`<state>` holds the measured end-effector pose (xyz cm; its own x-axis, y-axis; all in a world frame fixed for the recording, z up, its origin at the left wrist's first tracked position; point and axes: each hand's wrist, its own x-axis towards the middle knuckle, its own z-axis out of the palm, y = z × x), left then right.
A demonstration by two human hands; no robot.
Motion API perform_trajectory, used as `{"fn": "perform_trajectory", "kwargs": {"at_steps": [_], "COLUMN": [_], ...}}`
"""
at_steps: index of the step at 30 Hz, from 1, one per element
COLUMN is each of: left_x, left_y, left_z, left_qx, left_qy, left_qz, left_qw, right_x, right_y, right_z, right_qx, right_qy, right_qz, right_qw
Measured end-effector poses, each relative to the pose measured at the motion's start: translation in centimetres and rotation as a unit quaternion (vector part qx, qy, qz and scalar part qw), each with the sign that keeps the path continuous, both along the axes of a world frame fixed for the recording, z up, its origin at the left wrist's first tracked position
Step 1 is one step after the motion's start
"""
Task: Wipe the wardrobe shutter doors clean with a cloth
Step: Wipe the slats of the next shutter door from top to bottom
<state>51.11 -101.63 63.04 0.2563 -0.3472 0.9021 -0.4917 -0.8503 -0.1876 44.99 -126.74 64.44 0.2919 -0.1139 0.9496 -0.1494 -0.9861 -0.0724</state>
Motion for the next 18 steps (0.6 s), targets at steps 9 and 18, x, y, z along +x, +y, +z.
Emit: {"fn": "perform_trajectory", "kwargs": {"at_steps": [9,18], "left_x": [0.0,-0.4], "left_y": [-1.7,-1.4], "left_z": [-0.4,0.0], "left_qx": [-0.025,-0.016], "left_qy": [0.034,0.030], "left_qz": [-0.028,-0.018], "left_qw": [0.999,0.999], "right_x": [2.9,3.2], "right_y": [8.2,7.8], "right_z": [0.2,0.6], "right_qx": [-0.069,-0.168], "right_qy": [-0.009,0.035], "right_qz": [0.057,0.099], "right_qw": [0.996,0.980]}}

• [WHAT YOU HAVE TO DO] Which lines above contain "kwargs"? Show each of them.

• [SOLUTION TO THIS TASK]
Motion API perform_trajectory, used as `{"fn": "perform_trajectory", "kwargs": {"at_steps": [_], "COLUMN": [_], ...}}`
Emit: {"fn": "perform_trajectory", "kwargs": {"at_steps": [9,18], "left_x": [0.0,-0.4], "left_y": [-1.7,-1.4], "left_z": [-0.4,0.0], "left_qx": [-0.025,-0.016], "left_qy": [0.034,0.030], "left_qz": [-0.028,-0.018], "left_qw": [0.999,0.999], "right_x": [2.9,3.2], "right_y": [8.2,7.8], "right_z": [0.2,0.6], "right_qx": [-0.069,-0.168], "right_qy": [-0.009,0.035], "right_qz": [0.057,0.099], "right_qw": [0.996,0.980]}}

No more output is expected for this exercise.